Bumping this thread.
Translating "where not(username is not null)" into a filter of
[IsNotNull(username),
Not(IsNotNull(username))] seems like a rather severe bug.
Spark 1.6.2:
explain select count(*) from parquet_table where not( username is not null)
== Physical Plan ==
TungstenAggregate(key=[],
functions=[(count(1),mode=Final,isDistinct=false)], output=[_c0#1822L])
+- TungstenExchange SinglePartition, None
+- TungstenAggregate(key=[],
functions=[(count(1),mode=Partial,isDistinct=false)], output=[count#1825L])
+- Project
+- Filter NOT isnotnull(username#1590)
+- Scan ParquetRelation[username#1590] InputPaths: <path to parquet>,
PushedFilters: [Not(IsNotNull(username))]
Spark 2.0.2
explain select count(*) from parquet_table where not( username is not null)
== Physical Plan ==
*HashAggregate(keys=[], functions=[count(1)])
+- Exchange SinglePartition
+- *HashAggregate(keys=[], functions=[partial_count(1)])
+- *Project
+- *Filter (isnotnull(username#35) && NOT isnotnull(username#35))
+- *BatchedScan parquet default.<hive table name>[username#35] Format:
ParquetFormat, InputPaths: <path to parquet>, PartitionFilters: [],
PushedFilters: [IsNotNull(username), Not(IsNotNull(username))], ReadSchema:
struct<username:string>
Example to generate the above:
// Create some fake data
import org.apache.spark.sql.Row
import org.apache.spark.sql.Dataset
import org.apache.spark.sql.types._
val rowsRDD = sc.parallelize(Seq(
Row(1, "fred"),
Row(2, "amy"),
Row(3, null)))
val schema = StructType(Seq(
StructField("id", IntegerType, nullable = true),
StructField("username", StringType, nullable = true)))
val data = sqlContext.createDataFrame(rowsRDD, schema)
val path = "SOME PATH HERE"
data.write.mode("overwrite").parquet(path)
val testData = sqlContext.read.parquet(path)
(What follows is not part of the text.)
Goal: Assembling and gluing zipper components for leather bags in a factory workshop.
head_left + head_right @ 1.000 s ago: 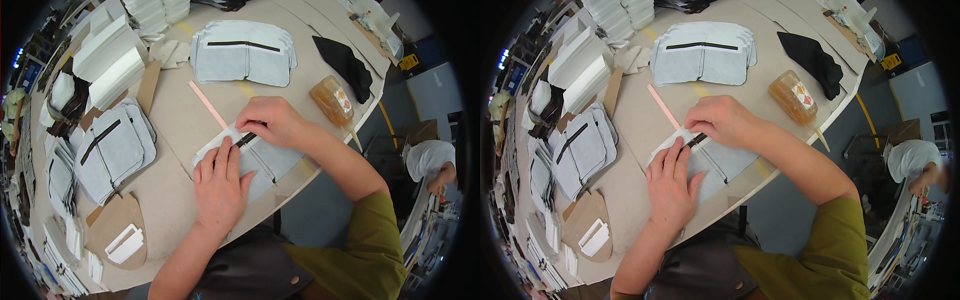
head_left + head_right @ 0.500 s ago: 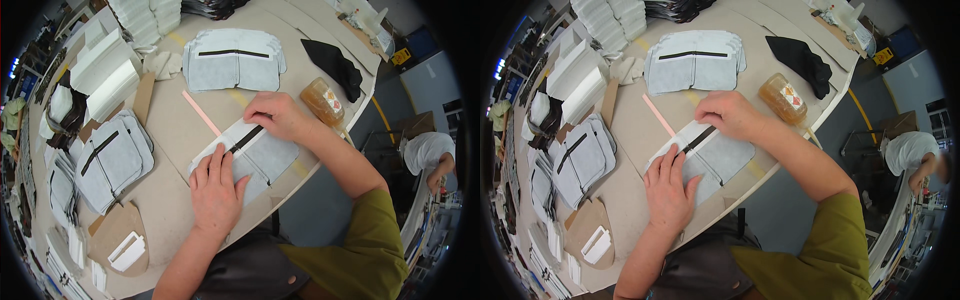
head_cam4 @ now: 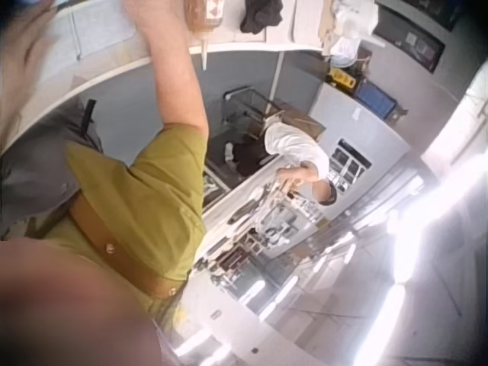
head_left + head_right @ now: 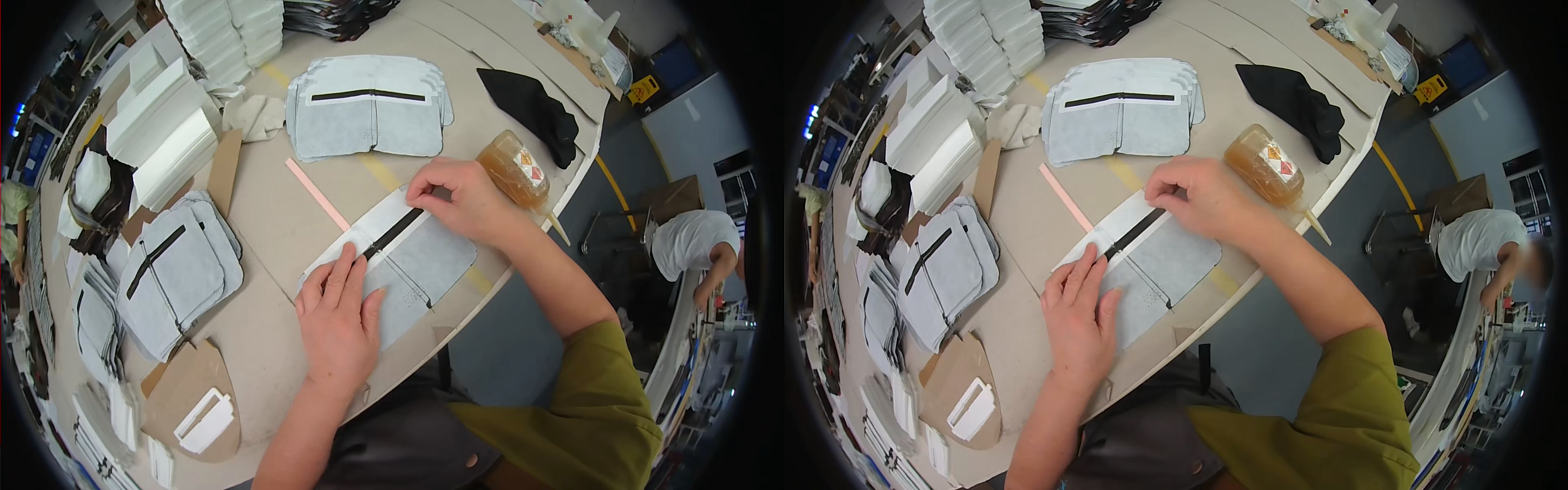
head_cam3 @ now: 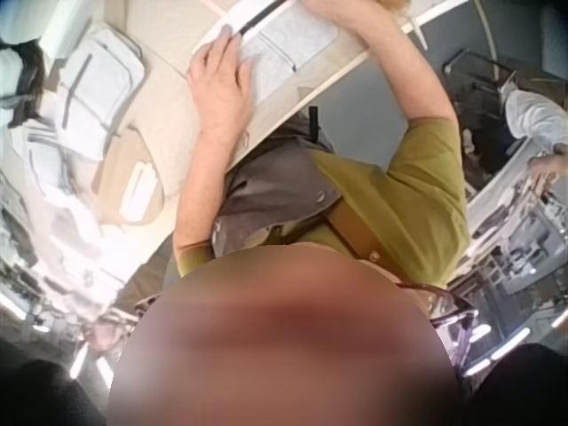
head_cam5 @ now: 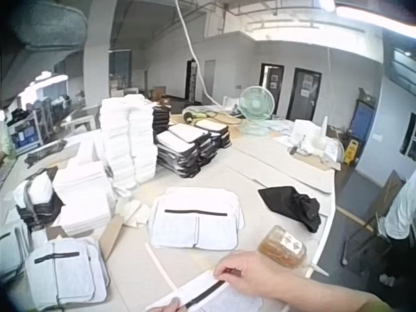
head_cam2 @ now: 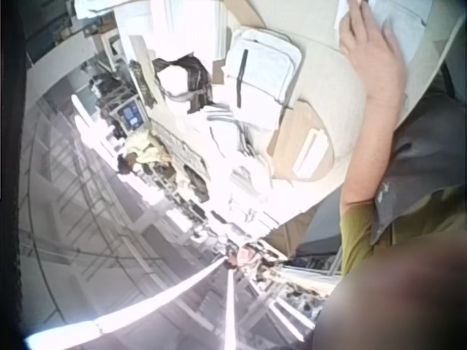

testData.registerTempTable("filter_test_table")
%sql
explain select count(*) from filter_test_table where not( username is not
null)
On Wed, Feb 8, 2017 at 4:56 PM, Alexi Kostibas <[email protected]>
wrote:
> Hi,
>
> I have an application where I’m filtering data with SparkSQL with simple
> WHERE clauses. I also want the ability to show the unmatched rows for any
> filter, and so am wrapping the previous clause in `NOT()` to get the
> inverse. Example:
>
> Filter: username is not null
> Inverse filter: NOT(username is not null)
>
> This worked fine in Spark 1.6. After upgrading to Spark 2.0.2, the inverse
> filter always returns zero results. It looks like this is a problem with
> how the filter is getting pushed down to Parquet. Specifically, the
> pushdown includes both the “is not null” filter, AND “not(is not null)”,
> which would obviously result in zero matches. An example below:
>
> pyspark:
> > x = spark.sql('select my_id from my_table where *username is not null*')
> > y = spark.sql('select my_id from my_table where not(*username is not
> null*)')
>
> > x.explain()
> == Physical Plan ==
> *Project [my_id#6L]
> +- *Filter isnotnull(username#91)
> +- *BatchedScan parquet default.my_table[my_id#6L,username#91]
> Format: ParquetFormat, InputPaths: s3://my-path/my.parquet,
> PartitionFilters: [], PushedFilters: [IsNotNull(username)],
> ReadSchema: struct<my_id:bigint,username:string>
> [1159]> y.explain()
> == Physical Plan ==
> *Project [my_id#6L]
> +- *Filter (isnotnull(username#91) && NOT isnotnull(username#91))username
> +- *BatchedScan parquet default.my_table[my_id#6L,username#91]
> Format: ParquetFormat, InputPaths: s3://my-path/my.parquet,
> PartitionFilters: [],
> PushedFilters: [IsNotNull(username), Not(IsNotNull(username))],
> username
> ReadSchema: struct<my_id:bigint,username:string>
>
> Presently I’m working around this by using the new functionality of NOT
> EXISTS in Spark 2, but that seems like overkill.
>
> Any help appreciated.
>
>
> *Alexi Kostibas*Engineering
> *Nuna*
> 650 Townsend Street, Suite 425
> San Francisco, CA 94103
>
>